• What the task requires
Without the pictures, repeat the listing character for character.
#####
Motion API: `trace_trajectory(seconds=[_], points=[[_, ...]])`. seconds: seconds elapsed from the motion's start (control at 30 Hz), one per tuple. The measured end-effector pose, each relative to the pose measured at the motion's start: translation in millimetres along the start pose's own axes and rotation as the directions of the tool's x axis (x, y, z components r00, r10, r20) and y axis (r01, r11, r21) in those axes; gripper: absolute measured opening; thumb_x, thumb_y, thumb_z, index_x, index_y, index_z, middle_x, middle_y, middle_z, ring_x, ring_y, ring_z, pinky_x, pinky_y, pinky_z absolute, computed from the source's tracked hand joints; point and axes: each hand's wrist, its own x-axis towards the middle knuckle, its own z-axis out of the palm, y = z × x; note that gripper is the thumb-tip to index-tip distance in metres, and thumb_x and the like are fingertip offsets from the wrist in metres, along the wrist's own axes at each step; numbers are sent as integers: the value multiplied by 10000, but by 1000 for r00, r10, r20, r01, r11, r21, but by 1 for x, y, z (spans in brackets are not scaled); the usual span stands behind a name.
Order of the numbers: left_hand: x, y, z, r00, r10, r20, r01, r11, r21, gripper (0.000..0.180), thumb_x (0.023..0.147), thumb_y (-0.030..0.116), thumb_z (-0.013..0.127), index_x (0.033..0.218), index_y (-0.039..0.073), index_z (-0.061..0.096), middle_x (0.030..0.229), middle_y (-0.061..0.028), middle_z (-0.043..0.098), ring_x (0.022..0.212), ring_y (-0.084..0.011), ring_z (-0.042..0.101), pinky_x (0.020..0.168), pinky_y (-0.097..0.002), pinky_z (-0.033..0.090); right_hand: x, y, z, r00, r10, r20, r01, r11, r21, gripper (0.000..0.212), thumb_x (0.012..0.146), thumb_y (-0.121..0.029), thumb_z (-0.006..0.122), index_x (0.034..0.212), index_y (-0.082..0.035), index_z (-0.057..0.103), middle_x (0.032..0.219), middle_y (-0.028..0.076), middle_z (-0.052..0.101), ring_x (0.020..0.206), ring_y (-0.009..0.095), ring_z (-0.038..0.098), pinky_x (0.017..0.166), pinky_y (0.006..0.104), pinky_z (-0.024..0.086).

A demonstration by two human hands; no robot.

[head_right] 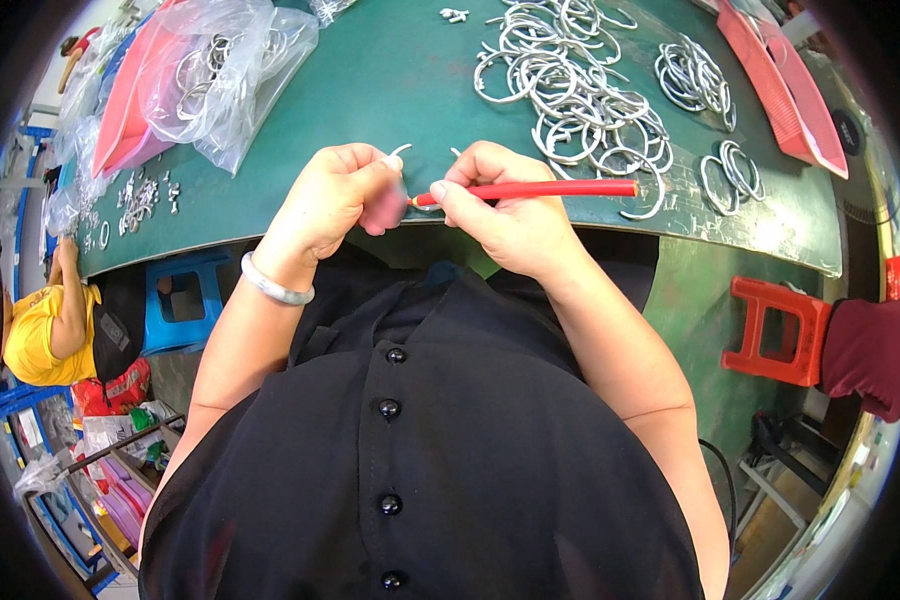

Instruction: The person picks up metal rings and pins from a workbench, inserts the pins into the rings by hand, and applies pressure using a red tool to secure them.

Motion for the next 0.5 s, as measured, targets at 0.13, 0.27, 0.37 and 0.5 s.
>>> trace_trajectory(seconds=[0.13,0.27,0.37,0.5], points=[[0,2,-1,999,-40,-3,40,999,17,188,844,163,532,740,7,537,581,-56,559,462,-106,516,430,-203,415,-1,0,-1,1000,0,-9,0,999,34,152,785,-143,586,719,-18,528,626,15,544,546,46,472,496,191,370],[1,0,-2,999,-41,16,40,999,23,190,845,178,535,754,11,546,601,-55,569,478,-108,535,439,-200,429,0,-1,-2,1000,-13,-23,14,1000,21,149,786,-138,584,717,-20,525,624,17,545,543,45,481,492,188,373],[0,1,-1,999,-41,12,40,999,29,192,844,182,535,758,10,547,601,-56,568,476,-110,533,438,-202,427,0,-4,-6,998,30,-49,-26,997,68,141,786,-132,583,716,-23,526,623,15,544,536,44,486,490,185,377],[2,0,-2,999,-47,13,46,997,56,187,844,180,532,772,9,551,607,-56,567,481,-112,532,440,-204,427,-2,-7,-16,989,77,-126,-50,979,200,118,776,-101,579,696,-32,527,590,-2,523,516,42,480,484,182,379]])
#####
• Response
Motion API: `trace_trajectory(seconds=[_], points=[[_, ...]])`. seconds: seconds elapsed from the motion's start (control at 30 Hz), one per tuple. The measured end-effector pose, each relative to the pose measured at the motion's start: translation in millimetres along the start pose's own axes and rotation as the directions of the tool's x axis (x, y, z components r00, r10, r20) and y axis (r01, r11, r21) in those axes; gripper: absolute measured opening; thumb_x, thumb_y, thumb_z, index_x, index_y, index_z, middle_x, middle_y, middle_z, ring_x, ring_y, ring_z, pinky_x, pinky_y, pinky_z absolute, computed from the source's tracked hand joints; point and axes: each hand's wrist, its own x-axis towards the middle knuckle, its own z-axis out of the palm, y = z × x; note that gripper is the thumb-tip to index-tip distance in metres, and thumb_x and the like are fingertip offsets from the wrist in metres, along the wrist's own axes at each step; numbers are sent as integers: the value multiplied by 10000, but by 1000 for r00, r10, r20, r01, r11, r21, but by 1 for x, y, z (spans in brackets are not scaled); the usual span stands behind a name.
Order of the numbers: left_hand: x, y, z, r00, r10, r20, r01, r11, r21, gripper (0.000..0.180), thumb_x (0.023..0.147), thumb_y (-0.030..0.116), thumb_z (-0.013..0.127), index_x (0.033..0.218), index_y (-0.039..0.073), index_z (-0.061..0.096), middle_x (0.030..0.229), middle_y (-0.061..0.028), middle_z (-0.043..0.098), ring_x (0.022..0.212), ring_y (-0.084..0.011), ring_z (-0.042..0.101), pinky_x (0.020..0.168), pinky_y (-0.097..0.002), pinky_z (-0.033..0.090); right_hand: x, y, z, r00, r10, r20, r01, r11, r21, gripper (0.000..0.212), thumb_x (0.012..0.146), thumb_y (-0.121..0.029), thumb_z (-0.006..0.122), index_x (0.034..0.212), index_y (-0.082..0.035), index_z (-0.057..0.103), middle_x (0.032..0.219), middle_y (-0.028..0.076), middle_z (-0.052..0.101), ring_x (0.020..0.206), ring_y (-0.009..0.095), ring_z (-0.038..0.098), pinky_x (0.017..0.166), pinky_y (0.006..0.104), pinky_z (-0.024..0.086).

A demonstration by two human hands; no robot.

[head_right] 

Instruction: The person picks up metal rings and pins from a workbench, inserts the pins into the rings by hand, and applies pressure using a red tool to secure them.

Motion for the next 0.5 s, as measured, targets at 0.13, 0.27, 0.37 and 0.5 s.
>>> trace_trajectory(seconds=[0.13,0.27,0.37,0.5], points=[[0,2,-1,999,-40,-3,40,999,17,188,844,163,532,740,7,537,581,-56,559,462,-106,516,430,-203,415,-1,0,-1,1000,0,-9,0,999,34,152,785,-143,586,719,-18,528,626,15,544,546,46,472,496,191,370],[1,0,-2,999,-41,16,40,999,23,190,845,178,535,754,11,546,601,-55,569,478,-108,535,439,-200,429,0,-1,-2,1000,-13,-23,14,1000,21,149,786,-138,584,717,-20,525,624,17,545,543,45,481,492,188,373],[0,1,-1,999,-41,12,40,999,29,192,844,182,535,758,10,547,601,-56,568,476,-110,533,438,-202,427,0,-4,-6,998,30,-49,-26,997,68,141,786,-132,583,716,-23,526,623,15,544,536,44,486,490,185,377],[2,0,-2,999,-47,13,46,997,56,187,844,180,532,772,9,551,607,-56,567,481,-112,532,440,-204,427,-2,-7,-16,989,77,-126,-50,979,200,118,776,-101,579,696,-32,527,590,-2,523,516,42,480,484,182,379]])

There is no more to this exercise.